So crashes due to excessive rte_rand_max() latency may occur, but this 
risk is dwarfed by that of the system being hit by an asteroid.

(Btw, I doubt even the people in our sales force have seen that many 
nines before.)

 From a performance point of view, the high-loop-count cases are rare 
enough not to pose a serious threat. For example, being forced to redo 
rte_rand() more than five times is only a ~3% risk.
Wiles, Keith April 22, 2019, 4:33 a.m. | #3
Sent from my iPhone

> On Apr 21, 2019, at 2:05 PM, Mattias Rönnblom <mattias.ronnblom@ericsson.com> wrote:
> 
> On 2019-04-20 23:08, Wiles, Keith wrote:
> 
>>> +uint64_t __rte_experimental
>>> +rte_rand_max(uint64_t upper_bound)
>>> +{
>>> +    uint8_t zeros;
>>> +    uint64_t mask = ~((uint64_t)0);
>>> +    uint64_t res;
>>> +
>>> +    if (upper_bound < 2)
>>> +        return 0;
>>> +
>>> +    zeros = __builtin_clzll(upper_bound);
>>> +    mask >>= zeros;
>>> +
>>> +    do {
>>> +        res = rte_rand() & mask;
>>> +    } while (unlikely(res >= upper_bound));
>> My concern here is the numbers of times this loop could be executed as the upper bound could be just over a power of 2 and it is a large number meaning the number of values above upper max and the power of 2 could be huge. Am I looking this loop correctly. If my thought process is correct it could take a long time to get a value less tha n upper max, correct?
> 
> If the number of values over the limit is huge, so is the value range below it.
> 
>> If every thing aligns in a bad way it could be a large number of loops and cause all kinds of problems. What could be done here or is this a non-issue?
> 
> Formally, the execution has no upper bound, but in practice I think this is a non-issue.
> 
> The cycle cost of an iteration of the loop (including the rte_rand() call) is ~10 cc. With the worst-case upper_limit, the probability of having to redo the rte_rand() call is ~0.5, for every iteration. This is with a pseudo-random number generator featuring an uniform distribution.
> 
> Let's assume we care about determinism, and we have a system which suffers a catastrophic failure if the rte_rand_max() latency is more than 10k clock cycles. The system performs 10M rte_rand_max() calls per second.
> 
> The probability of this system running for a year without any rte_rand_max()-related crashes is:
> 0.999999999999999999999999999999999999999999999999999999999999999999999999999999999999999999999999999999999999999999999999999999999999999999999999999999999999999999999999999999999999999999999999999999999999999999999999999999999999999999999999999999999999999999999999999999999999999999999970568598526
> 
> So crashes due to excessive rte_rand_max() latency may occur, but this risk is dwarfed by that of the system being hit by an asteroid.
> 
> (Btw, I doubt even the people in our sales force have seen that many nines before.)
> 
> From a performance point of view, the high-loop-count cases are rare enough not to pose a serious threat. For example, being forced to redo rte_rand() more than five times is only a ~3% risk.

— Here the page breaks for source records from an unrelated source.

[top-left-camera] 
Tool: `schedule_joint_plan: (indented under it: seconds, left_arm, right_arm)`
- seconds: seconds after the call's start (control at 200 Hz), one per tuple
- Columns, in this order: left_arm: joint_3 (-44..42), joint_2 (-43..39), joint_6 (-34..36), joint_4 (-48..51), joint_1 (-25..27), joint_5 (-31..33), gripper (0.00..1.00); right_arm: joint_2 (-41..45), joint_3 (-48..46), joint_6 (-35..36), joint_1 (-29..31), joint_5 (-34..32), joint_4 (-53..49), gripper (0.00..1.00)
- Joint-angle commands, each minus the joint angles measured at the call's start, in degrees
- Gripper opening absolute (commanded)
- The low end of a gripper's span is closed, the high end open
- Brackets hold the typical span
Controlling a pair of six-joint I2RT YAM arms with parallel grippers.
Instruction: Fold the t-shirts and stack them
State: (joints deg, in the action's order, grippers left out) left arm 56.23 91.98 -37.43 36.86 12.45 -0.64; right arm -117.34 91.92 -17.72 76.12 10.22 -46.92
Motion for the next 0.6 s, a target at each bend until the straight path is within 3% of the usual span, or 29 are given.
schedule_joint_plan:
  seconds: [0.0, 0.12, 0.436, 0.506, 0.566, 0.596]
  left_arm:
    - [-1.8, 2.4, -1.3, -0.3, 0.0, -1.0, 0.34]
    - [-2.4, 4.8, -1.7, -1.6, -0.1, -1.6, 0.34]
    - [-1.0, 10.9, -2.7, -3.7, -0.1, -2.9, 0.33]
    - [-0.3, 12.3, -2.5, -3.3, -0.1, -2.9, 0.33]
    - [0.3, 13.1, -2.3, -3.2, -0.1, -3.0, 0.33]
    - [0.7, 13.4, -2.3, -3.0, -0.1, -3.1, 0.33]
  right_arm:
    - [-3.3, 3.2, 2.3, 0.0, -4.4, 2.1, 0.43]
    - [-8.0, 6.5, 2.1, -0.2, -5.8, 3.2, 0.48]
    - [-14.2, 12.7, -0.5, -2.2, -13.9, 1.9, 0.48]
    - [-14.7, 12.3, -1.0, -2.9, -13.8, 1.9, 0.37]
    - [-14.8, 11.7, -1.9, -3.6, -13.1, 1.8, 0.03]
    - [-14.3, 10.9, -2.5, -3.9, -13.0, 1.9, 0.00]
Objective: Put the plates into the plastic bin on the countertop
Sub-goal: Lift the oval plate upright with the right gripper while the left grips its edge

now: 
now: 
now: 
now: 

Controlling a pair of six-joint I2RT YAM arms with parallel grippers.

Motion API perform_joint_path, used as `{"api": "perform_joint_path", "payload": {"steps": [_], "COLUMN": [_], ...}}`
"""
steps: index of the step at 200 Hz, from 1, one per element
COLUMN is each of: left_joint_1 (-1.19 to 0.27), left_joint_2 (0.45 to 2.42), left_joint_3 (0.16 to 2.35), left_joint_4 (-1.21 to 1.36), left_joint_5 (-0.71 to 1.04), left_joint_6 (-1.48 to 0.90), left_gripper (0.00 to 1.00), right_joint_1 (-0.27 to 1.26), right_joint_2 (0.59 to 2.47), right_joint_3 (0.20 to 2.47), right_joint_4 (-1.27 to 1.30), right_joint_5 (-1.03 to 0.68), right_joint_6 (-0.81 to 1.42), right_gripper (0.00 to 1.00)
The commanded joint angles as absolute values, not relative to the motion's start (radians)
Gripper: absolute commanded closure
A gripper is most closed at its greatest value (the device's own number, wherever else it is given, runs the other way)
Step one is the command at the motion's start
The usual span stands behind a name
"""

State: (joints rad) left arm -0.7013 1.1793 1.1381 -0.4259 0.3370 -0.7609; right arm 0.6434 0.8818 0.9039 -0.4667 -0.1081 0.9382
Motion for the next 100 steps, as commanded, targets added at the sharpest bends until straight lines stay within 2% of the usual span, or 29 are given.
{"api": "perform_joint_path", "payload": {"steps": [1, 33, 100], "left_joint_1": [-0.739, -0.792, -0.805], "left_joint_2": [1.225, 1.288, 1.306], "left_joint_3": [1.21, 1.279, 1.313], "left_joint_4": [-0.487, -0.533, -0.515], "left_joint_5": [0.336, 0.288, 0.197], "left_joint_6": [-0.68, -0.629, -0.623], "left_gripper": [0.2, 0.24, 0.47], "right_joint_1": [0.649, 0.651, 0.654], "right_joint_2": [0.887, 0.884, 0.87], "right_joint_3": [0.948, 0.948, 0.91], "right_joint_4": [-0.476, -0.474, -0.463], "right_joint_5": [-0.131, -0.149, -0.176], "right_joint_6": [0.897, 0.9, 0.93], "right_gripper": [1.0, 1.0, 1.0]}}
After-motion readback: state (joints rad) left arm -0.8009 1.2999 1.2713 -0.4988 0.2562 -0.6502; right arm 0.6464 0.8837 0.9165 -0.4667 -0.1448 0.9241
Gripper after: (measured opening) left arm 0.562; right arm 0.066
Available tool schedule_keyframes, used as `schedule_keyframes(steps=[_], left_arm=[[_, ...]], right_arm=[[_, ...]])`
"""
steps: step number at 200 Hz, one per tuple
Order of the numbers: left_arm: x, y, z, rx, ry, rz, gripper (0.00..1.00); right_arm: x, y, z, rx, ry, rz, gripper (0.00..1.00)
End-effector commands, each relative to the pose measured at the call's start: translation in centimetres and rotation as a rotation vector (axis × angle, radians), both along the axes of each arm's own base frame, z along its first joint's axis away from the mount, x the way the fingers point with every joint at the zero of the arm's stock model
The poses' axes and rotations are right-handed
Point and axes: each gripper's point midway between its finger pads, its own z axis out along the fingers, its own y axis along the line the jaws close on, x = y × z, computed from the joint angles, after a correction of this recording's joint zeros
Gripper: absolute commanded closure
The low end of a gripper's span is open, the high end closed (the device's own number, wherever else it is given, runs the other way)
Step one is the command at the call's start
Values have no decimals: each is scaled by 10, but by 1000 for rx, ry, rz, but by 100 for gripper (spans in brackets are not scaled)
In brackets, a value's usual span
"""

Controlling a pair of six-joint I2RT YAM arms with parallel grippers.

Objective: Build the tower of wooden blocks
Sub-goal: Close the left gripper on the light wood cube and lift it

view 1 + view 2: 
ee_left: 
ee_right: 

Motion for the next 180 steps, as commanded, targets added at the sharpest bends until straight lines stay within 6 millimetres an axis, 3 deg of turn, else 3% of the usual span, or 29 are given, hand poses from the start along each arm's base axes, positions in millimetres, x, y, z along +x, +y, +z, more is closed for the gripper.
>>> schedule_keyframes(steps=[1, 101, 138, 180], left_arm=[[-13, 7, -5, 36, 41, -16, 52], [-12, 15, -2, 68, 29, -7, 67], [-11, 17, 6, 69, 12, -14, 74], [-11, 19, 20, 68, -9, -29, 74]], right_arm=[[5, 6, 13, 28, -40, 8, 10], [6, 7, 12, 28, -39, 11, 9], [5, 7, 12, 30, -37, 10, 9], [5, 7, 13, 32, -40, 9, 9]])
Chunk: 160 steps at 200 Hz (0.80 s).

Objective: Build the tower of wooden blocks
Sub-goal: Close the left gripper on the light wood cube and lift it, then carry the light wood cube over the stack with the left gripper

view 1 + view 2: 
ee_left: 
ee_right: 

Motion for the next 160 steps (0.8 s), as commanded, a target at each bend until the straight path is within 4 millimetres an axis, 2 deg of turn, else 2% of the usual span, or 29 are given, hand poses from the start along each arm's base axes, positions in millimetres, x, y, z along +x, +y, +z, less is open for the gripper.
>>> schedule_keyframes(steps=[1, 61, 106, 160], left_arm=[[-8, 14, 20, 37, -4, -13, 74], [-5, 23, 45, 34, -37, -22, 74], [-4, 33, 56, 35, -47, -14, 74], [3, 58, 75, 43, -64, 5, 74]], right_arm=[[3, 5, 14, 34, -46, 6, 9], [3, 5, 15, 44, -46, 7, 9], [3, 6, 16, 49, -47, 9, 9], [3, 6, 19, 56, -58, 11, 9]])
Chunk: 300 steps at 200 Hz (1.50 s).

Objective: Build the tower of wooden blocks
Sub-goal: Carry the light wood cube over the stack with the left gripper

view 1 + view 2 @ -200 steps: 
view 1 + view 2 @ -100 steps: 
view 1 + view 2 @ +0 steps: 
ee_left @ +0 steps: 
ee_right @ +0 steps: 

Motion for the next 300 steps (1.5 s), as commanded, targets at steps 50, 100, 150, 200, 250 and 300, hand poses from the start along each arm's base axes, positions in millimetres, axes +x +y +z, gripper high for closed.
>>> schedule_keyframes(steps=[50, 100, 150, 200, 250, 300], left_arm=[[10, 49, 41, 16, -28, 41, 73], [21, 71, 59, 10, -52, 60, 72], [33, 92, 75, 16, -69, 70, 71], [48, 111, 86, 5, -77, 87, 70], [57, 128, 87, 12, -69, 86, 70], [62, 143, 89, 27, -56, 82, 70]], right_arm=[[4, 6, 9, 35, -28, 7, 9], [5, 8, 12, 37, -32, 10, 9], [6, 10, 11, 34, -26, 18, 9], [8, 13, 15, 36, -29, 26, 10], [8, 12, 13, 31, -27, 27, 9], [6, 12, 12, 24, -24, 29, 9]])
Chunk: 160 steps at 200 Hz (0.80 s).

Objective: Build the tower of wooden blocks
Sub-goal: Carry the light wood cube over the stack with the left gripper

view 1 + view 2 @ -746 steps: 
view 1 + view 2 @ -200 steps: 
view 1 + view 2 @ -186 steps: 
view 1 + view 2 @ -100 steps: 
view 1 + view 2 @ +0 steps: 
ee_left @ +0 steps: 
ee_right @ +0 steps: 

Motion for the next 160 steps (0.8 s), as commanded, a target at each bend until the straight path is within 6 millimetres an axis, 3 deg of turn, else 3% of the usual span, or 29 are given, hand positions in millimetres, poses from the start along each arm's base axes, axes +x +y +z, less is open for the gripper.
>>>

Even a few loops can have an effect on performance when we are talking about micro-seconds plus it leads to indeterminate results. The numbers you reported here are interesting, but I would be happier if you added a limit to the loop. If you state the likely hood of doing 5 loops is only 3% then adding a loop limit would be reasonable, right?
Mattias Rönnblom April 22, 2019, 7:07 a.m. | #4
On 2019-04-22 06:33, Wiles, Keith wrote:

>>  From a performance point of view, the high-loop-count cases are rare enough not to pose a serious threat. For example, being forced to redo rte_rand() more than five times is only a ~3% risk.
> 
> Even a few loops can have an effect on performance when we are talking about micro-seconds plus it leads to indeterminate results. The numbers you reported here are interesting, but I would be happier if you added a limit to the loop. If you state the likely hood of doing 5 loops is only 3% then adding a loop limit would be reasonable, right?
> 

Probability is already effectively putting a limit to the loop. The risk 
of being stuck for >1us is p=~6e-73. The variations in execution times 
will in most cases be less than a LLC miss.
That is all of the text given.